Transferring the Critically Ill Patient

Inter-hospital transports can result in adverse patient events, so it’s up to the transferring physician to ensure safe passage for the patient. 

 

Here are some important considerations when transferring a critically ill patient:

 

  • Give a good handoff: Have a clear discussion with the receiving physician (or physicians if more than one if additional specialty is required).  This ensures continuity of care and ideally should confirm the receiving hospital has the services required to care for the patient.

  • Predict Problems: Anticipate possible emergencies and, if able, proactively intervene to prevent decompensation (e.g., intubation, central venous access, volume resuscitation, etc.)

  • Stabilize: Fix as many physiologic derangements as possible (e.g., hypoxia, hypercarbia, academia, etc.) to ensure the process of transfer is not further complicated by ongoing decline.  Some of these issues may be why you’re transferring in the first place - but it is up to the sending physician to make the transfer as safe as possible for the patient.

  • Have a plan for pain: Transfers can be uncomfortable for the patient - ensure you’ve discussed pain management with the transporting team.

  • Be accessible: Consider providing your phone number to the transport team so they can call for continued consultation during transport.

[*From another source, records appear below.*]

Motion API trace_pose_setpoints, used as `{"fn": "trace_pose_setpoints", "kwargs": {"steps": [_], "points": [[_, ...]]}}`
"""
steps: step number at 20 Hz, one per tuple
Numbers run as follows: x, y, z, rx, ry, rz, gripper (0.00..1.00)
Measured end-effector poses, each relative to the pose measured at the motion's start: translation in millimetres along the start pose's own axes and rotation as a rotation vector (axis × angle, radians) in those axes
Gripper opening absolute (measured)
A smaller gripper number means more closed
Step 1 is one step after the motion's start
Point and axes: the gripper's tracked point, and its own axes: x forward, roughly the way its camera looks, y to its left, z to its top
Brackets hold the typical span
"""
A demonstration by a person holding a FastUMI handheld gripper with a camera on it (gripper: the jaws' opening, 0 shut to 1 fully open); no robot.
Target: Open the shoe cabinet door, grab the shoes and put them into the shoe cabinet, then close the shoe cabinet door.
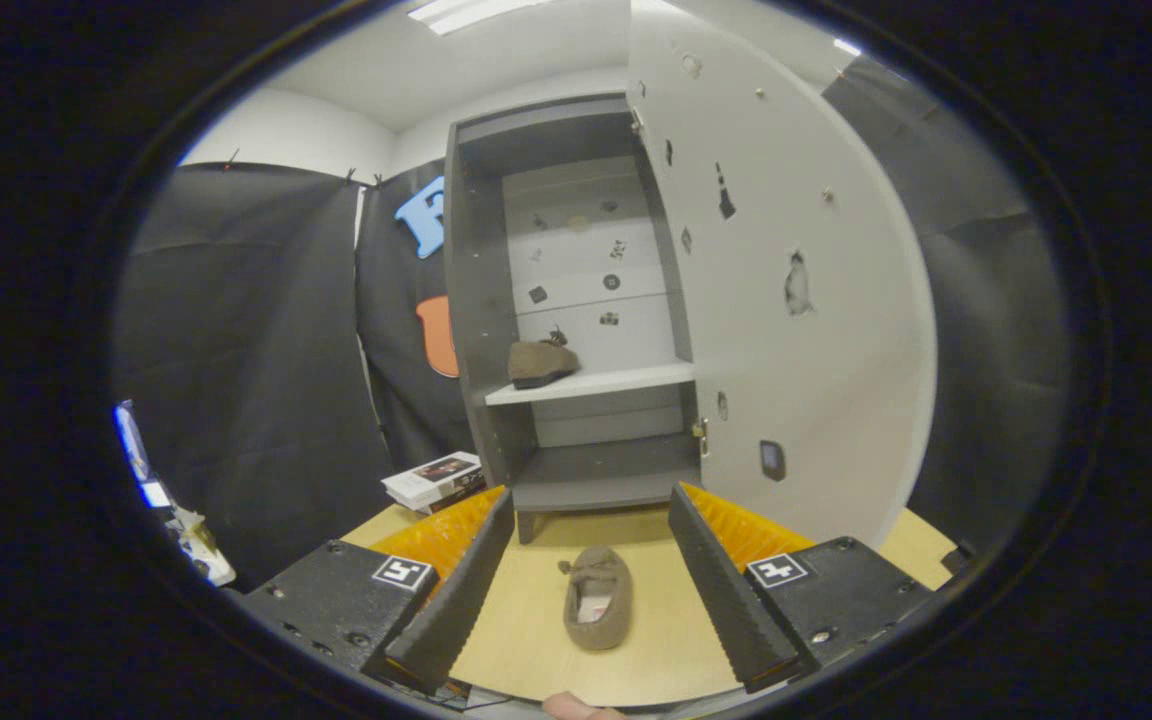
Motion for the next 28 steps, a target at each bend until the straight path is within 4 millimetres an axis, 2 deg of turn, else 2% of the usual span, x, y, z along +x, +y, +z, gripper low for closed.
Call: {"fn": "trace_pose_setpoints", "kwargs": {"steps": [4, 8, 11, 14, 17, 19, 20, 21, 22, 24, 25, 26, 28], "points": [[51.3, 22.6, -53.9, -0.074, -0.003, -0.016, 0.99], [86.5, 35.4, -96.1, -0.215, -0.006, -0.014, 0.99], [101.9, 37.0, -131.4, -0.242, 0.039, -0.005, 0.99], [121.7, 27.2, -174.3, -0.213, 0.15, -0.016, 1.0], [138.4, 20.4, -204.0, -0.156, 0.25, 0.001, 0.98], [152.8, 9.5, -220.7, -0.13, 0.309, -0.024, 0.86], [160.8, 9.5, -223.0, -0.122, 0.307, -0.009, 0.8], [171.9, 7.5, -235.4, -0.109, 0.328, 0.016, 0.77], [176.4, 3.9, -250.1, -0.088, 0.407, 0.033, 0.68], [183.3, -4.7, -258.9, 0.047, 0.448, 0.031, 0.49], [186.6, -3.0, -250.9, 0.092, 0.436, 0.062, 0.42], [186.9, 0.4, -245.9, 0.099, 0.418, 0.1, 0.26], [181.9, -1.1, -242.4, 0.08, 0.401, 0.128, 0.17]]}}
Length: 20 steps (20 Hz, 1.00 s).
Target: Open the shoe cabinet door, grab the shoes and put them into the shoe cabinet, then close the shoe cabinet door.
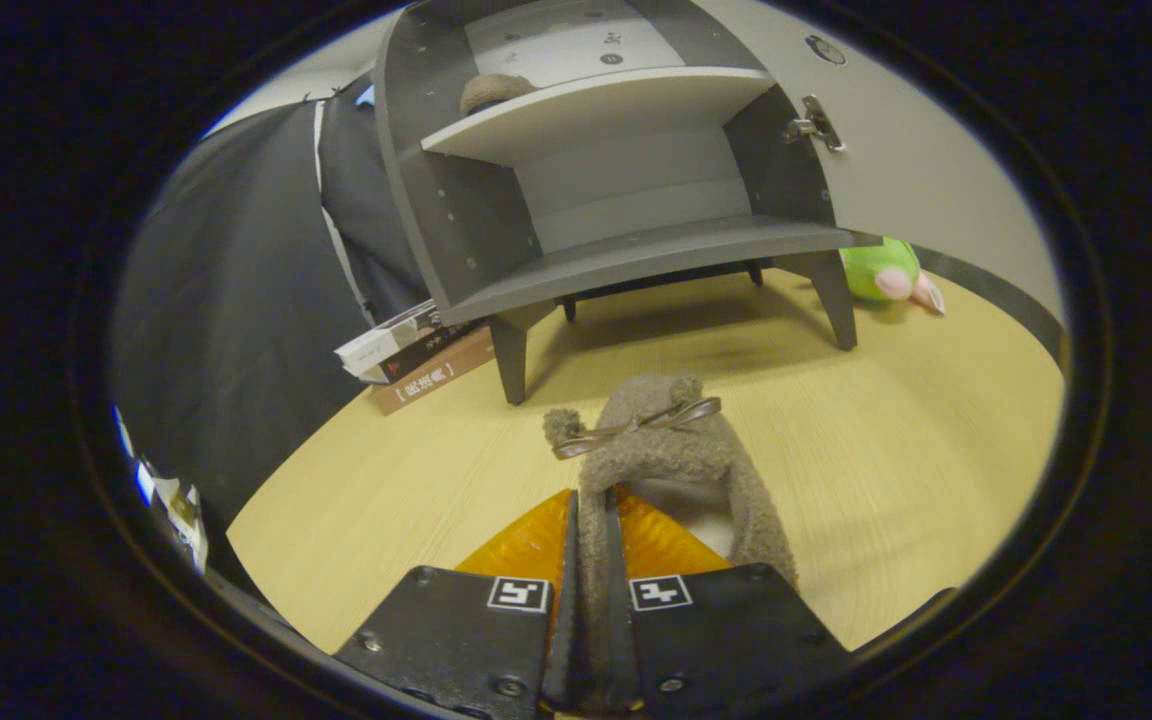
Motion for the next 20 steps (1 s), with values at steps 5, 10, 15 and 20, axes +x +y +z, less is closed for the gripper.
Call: {"fn": "trace_pose_setpoints", "kwargs": {"steps": [5, 10, 15, 20], "points": [[-26.7, -2.6, 13.6, -0.123, -0.126, -0.045, 0.13], [-66.2, 11.5, 44.2, -0.188, -0.208, -0.047, 0.13], [-117.5, 49.7, 101.1, -0.252, -0.34, -0.028, 0.13], [-167.9, 85.5, 179.2, -0.28, -0.478, 0.01, 0.13]]}}
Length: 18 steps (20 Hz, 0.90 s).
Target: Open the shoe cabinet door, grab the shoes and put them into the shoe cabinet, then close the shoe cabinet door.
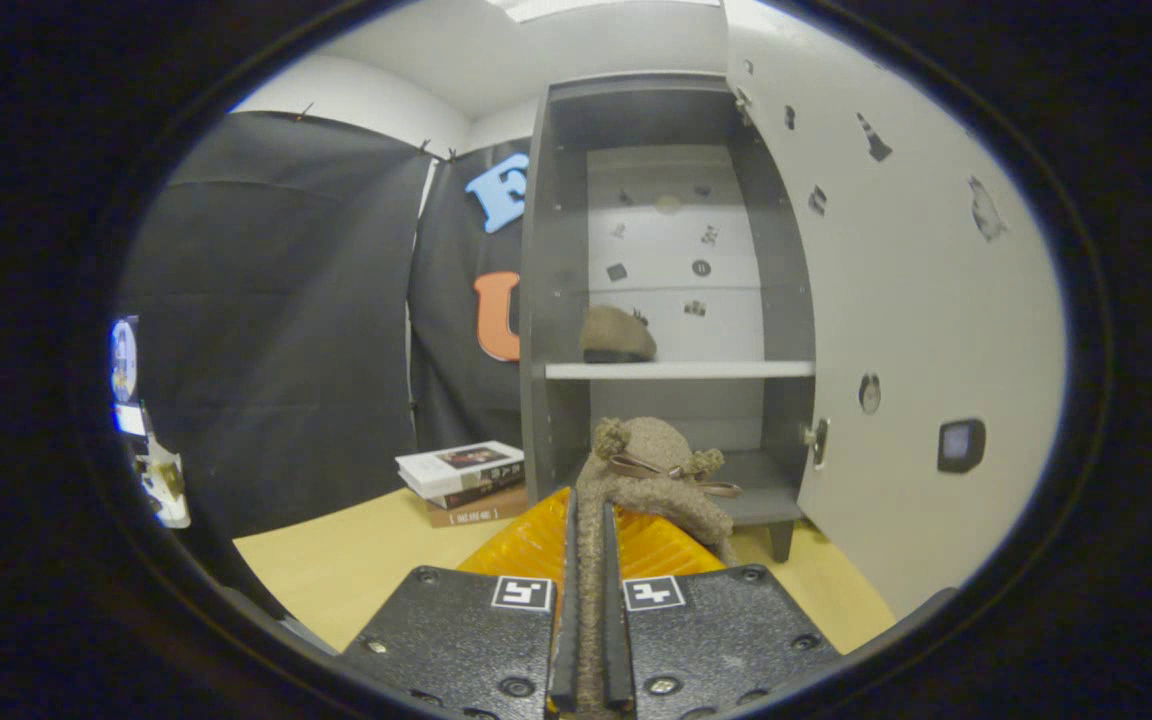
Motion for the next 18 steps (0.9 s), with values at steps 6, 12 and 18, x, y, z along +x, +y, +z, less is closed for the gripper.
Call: {"fn": "trace_pose_setpoints", "kwargs": {"steps": [6, 12, 18], "points": [[-3.5, -1.9, 100.5, -0.081, -0.117, -0.004, 0.13], [21.1, -25.7, 198.8, -0.12, -0.16, -0.048, 0.13], [87.6, -55.1, 250.3, -0.094, -0.082, -0.093, 0.13]]}}
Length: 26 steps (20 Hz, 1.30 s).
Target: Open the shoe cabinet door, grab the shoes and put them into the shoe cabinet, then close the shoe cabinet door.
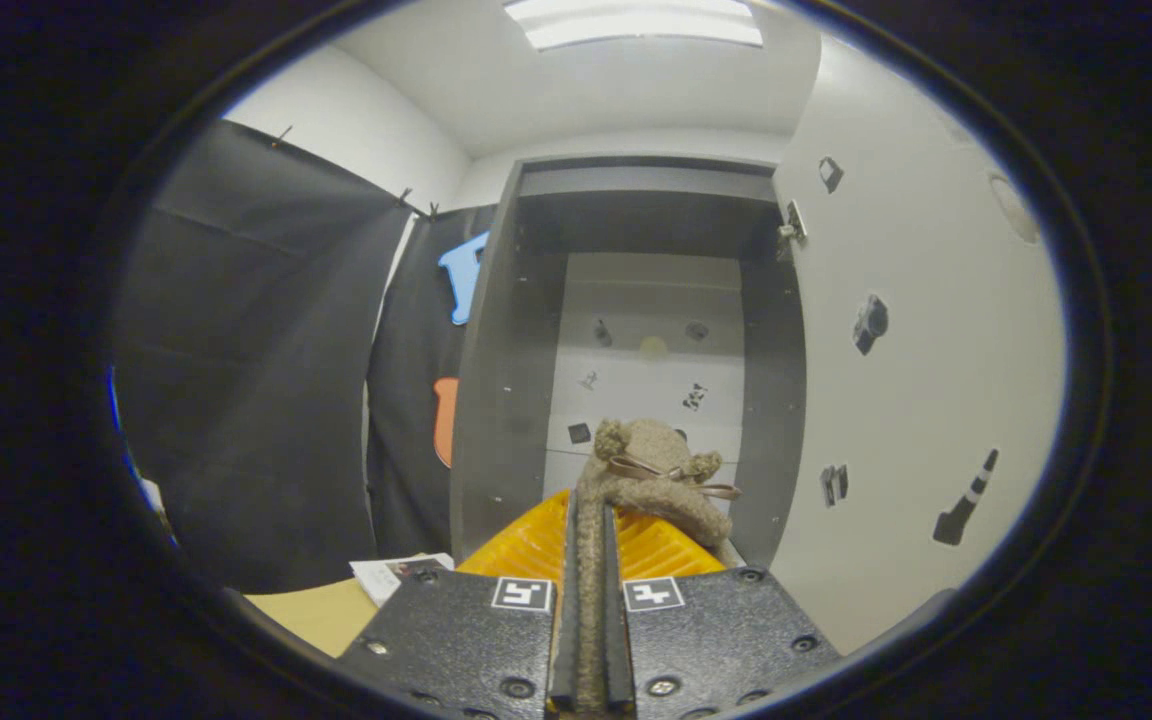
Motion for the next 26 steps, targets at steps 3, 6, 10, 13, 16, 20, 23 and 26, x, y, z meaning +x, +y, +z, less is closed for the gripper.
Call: {"fn": "trace_pose_setpoints", "kwargs": {"steps": [3, 6, 10, 13, 16, 20, 23, 26], "points": [[51.0, -18.7, -2.3, -0.037, 0.067, -0.048, 0.13], [98.0, -36.6, -18.6, -0.022, 0.123, -0.079, 0.13], [155.6, -65.1, -48.8, -0.019, 0.184, -0.134, 0.13], [194.0, -75.3, -77.5, -0.048, 0.228, -0.148, 0.13], [226.3, -79.3, -112.5, -0.057, 0.281, -0.121, 0.15], [257.6, -91.4, -149.3, -0.041, 0.312, -0.124, 0.15], [269.5, -73.7, -165.4, 0.05, 0.337, -0.069, 0.16], [278.5, -73.0, -174.0, 0.068, 0.361, -0.087, 0.17]]}}
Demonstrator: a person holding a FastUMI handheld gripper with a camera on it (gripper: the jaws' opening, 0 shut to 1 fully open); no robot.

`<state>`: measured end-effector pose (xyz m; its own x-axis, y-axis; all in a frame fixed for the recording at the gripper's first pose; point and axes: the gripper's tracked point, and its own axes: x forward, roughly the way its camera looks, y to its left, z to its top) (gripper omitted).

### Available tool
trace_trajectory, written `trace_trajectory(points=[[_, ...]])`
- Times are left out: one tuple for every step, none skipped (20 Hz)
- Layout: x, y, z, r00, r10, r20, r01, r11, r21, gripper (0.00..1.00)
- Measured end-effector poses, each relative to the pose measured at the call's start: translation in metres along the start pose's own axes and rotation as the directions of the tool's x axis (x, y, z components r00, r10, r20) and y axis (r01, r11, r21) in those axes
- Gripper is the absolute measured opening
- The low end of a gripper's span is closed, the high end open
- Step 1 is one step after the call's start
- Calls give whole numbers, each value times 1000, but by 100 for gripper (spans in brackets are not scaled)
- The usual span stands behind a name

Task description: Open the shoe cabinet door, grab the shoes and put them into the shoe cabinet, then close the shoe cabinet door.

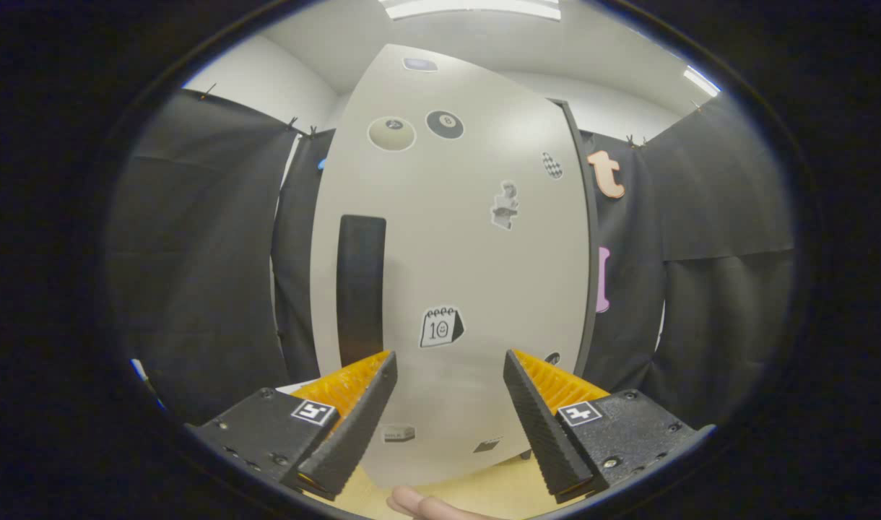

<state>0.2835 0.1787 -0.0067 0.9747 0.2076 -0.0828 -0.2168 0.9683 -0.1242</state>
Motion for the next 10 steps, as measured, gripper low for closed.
trace_trajectory(points=[[3, 0, -7, 1000, 2, -10, -2, 1000, 6, 98], [2, -2, -12, 1000, 11, -16, -11, 1000, 17, 98], [-3, -2, -16, 1000, 15, -15, -15, 1000, 25, 98], [-9, -4, -17, 1000, 18, -14, -18, 1000, 25, 98], [-17, -8, -17, 1000, 19, -1, -19, 999, 28, 99], [-27, -13, -16, 1000, 22, 19, -22, 999, 31, 99], [-38, -18, -13, 999, 20, 36, -21, 999, 28, 99], [-50, -26, -15, 999, 14, 46, -15, 1000, 22, 99], [-63, -31, -15, 999, 14, 51, -15, 1000, 13, 99], [-74, -36, -14, 998, 20, 61, -20, 1000, 10, 99]])
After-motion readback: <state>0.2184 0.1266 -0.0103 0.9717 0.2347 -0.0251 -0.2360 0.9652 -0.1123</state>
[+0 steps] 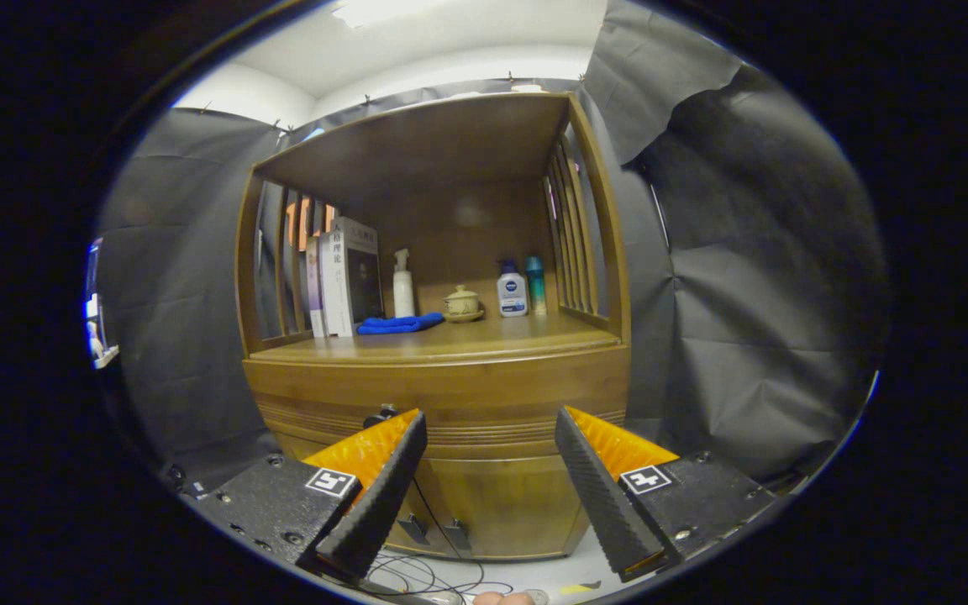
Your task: Pull open the drawer, take out the items inside it, and place them on the countertop above the cabinet.
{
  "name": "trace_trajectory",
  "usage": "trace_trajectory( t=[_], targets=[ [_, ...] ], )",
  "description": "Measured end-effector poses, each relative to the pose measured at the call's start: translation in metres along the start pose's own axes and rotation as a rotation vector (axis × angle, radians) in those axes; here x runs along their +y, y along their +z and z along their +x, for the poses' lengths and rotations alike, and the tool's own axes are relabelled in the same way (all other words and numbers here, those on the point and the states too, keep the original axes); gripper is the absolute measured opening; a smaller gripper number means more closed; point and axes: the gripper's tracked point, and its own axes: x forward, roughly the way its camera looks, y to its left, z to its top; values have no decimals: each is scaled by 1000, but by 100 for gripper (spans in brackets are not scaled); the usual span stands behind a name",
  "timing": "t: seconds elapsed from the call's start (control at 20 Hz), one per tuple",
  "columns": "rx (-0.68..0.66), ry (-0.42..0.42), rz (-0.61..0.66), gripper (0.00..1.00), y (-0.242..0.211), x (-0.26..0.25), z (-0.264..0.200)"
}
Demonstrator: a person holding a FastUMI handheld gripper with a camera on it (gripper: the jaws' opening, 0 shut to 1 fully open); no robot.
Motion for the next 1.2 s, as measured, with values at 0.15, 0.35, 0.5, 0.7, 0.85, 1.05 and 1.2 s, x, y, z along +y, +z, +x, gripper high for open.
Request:
trace_trajectory(
  t=[0.15,0.35,0.5,0.7,0.85,1.05,1.2],
  targets=[
    [-1,-2,-15,99,2,3,1],
    [0,10,-69,99,8,23,9],
    [44,30,-68,99,-6,47,30],
    [86,44,-51,99,-28,73,53],
    [110,40,-73,99,-42,90,78],
    [119,25,-97,99,-54,101,101],
    [131,17,-98,99,-61,107,115]
  ],
)
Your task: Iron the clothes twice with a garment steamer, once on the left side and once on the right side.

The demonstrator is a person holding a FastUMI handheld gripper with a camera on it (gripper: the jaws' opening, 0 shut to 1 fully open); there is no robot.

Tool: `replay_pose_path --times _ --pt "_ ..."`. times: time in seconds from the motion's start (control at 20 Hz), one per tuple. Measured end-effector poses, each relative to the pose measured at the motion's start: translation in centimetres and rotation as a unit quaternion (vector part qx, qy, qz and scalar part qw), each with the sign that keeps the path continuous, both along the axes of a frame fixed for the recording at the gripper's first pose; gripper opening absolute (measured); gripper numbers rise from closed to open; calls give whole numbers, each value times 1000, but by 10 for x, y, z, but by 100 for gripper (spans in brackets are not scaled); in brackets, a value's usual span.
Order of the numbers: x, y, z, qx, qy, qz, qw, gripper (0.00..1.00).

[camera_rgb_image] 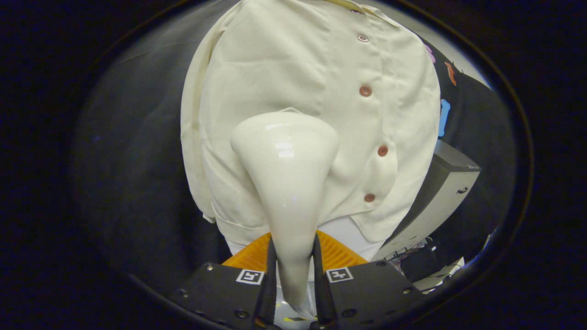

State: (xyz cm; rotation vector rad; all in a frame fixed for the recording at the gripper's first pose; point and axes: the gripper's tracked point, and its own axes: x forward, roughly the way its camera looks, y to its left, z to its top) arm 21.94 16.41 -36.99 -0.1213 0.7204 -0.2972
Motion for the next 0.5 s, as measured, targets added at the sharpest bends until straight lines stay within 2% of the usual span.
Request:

  • Send records: Important records help to pick up care where it was left off at the transporting hospital (e.g., progress notes, discharge summaries, medication records, radiographs, healthcare proxy information, family contact information, etc.) 

  

References:

 

Marquet K, Claes N, De Troy E, et al. One Fourth of Unplanned Transfers to a Higher Level of Care Are Associated With a Highly Preventable Adverse Event. Crit Care Med. 2015;43(5):1053-1061.

 

Malpass, H. C., Enfield, K. B., Keim-Malpass, J., & Verghese, G. M. The Interhospital Medical Intensive Care Unit Transfer Instrument Facilitates Early Implementation of Critical Therapies and Is Associated With Fewer Emergent Procedures Upon Arrival. Journal of Intensive Care Medicine, 30(6), 351–357.